Messieurs les Anglais, clonez les premiers...
Après de houleuses discussions, la Chambre des Lords britanniques a approuvé la loi autorisant le clonage d’embryons humains à des fins thérapeutiques.
"Le gouvernement est prêt à légitimer n’importe quoi !" ; "Comment peut-on jouer à Dieu ?" ; "Où se situe la moralité de ceux qui considèrent l’embryon humain comme un accessoire qu’on créé, qu’on échange, qu’on congèle et qu’on détruit ?" Lors de la séance consacrée à la loi autorisant le clonage humain à des fins thérapeutiques dans la nuit du 22 janvier dernier, certains Lords britanniques ont remisé leur célèbre flegme...
Le recyclage des embryons
Approuvée par la Chambre des Lords après 7 heures de débats, cette extension d’une loi votée en 1990 autorisera bientôt les scientifiques britanniques à clôner des embryons humains pour lutter contre plusieurs maladies, dont celles d’Alzheimer et de Parkinson. Elle leur permettra également de prélever des cellules sur des embryons conçus dans le cadre de lutte contre la stérilité, puis abandonnés, à condition que leur âge ne dépasse pas 14 jours. Ce type de recherche pourra débuter dès le 31 janvier prochain, date d’entrée en vigueur de cette loi. Les cellules souches prélevées sur les embryons seront notamment utilisées dans le cadre de remplacement de tissus, puis, à plus long terme, d’organes défectueux. C’est en tout cas ce qu’espèrent les chercheurs qui, pour l’instant, ne maîtrisent pas encore toutes les possibilités et toutes les conséquences de ces techniques. "La recherche sur des cellules souches prélevées sur des embryons déjà conçus, secondairement abandonnés et dont la loi prévoit la destruction, n’entraîne pas de problèmes éthiques majeurs si les recherches autorisées permettent de sauver des vies humaines", déclare Jacques Montagut, médecin biologiste spécialiste de la reproduction, auteur du livre Concevoir l’embryon à travers les pratiques, les lois et les frontières (1). "En revanche, autoriser le clonage d’embryons pour y prélever des cellules souches dont on ne sait pratiquement rien me semble moins justifié. Les Anglais vont bien vite en besogne...", ajoute-il.
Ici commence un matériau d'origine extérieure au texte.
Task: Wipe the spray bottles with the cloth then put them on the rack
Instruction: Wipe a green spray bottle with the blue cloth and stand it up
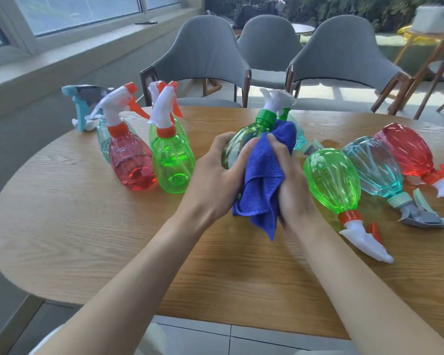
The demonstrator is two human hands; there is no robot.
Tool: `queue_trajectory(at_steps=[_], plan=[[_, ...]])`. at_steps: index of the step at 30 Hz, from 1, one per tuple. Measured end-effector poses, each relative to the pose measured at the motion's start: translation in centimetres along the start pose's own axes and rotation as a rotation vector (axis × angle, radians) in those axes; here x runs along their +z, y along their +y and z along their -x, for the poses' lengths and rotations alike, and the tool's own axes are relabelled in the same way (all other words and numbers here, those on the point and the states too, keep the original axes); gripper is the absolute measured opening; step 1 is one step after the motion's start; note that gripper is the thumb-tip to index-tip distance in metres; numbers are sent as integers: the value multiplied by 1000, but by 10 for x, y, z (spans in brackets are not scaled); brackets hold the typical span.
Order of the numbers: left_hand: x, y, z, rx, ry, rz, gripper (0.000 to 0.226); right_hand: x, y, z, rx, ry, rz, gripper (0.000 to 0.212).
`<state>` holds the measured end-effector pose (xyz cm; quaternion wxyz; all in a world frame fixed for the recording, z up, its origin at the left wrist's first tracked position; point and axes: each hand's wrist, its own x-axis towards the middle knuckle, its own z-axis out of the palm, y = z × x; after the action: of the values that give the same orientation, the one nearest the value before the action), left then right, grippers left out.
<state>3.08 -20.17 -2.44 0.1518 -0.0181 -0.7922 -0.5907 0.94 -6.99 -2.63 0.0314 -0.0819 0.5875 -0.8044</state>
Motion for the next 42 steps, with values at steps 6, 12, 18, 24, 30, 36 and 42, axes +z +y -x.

Une loi examinée... une fois votée
La décision des Lords britanniques a d’ailleurs soulevé de nombreuses contestations chez les sujets de Sa Gracieuse Majesté. Des représentants des cultes catholique, juif et musulman ont en effet adressé une lettre ouverte aux représentants de la Chambre des Lords avant le vote. Objet de la missive : ils demandaient un examen précis de la loi par un comité d’expert avant son passage devant les Lords. À la suite de cette lettre, Lord Alton, farouche opposant au clonage humain, avait déposé un amendement auprès des ministres britanniques afin de procéder à cet examen. Mais les ministres ont rejeté sa demande, sous prétexte qu’une telle mesure conduirait à faire reculer le vote de plusieurs mois, et donc à repousser le début des recherches. Ils ont toutefois accepté la constitution d’un comité qui examinera les termes de la loi... une fois celle-ci votée. De son côté, la Bioindustry Association, un groupe de pression britannique auquel adhèrent plusieurs centaines d’entreprises et d’universités (spécialisées dans les biotechnologies... ou pas : Ernst & Jung et Arthur Andersen font notamment partie des membres), attendait cette loi avec impatience. Aujourd’hui, la BIA applaudit des deux mains : dans un communiqué publié sur le bulletin de l’association, son président fait part de sa joie suite à la décision des Lords britanniques. Conciliant, il indique aussi qu’il se tient prêt à participer à un débat sur l’aspect éthique et les applications de ces nouvelles technologies.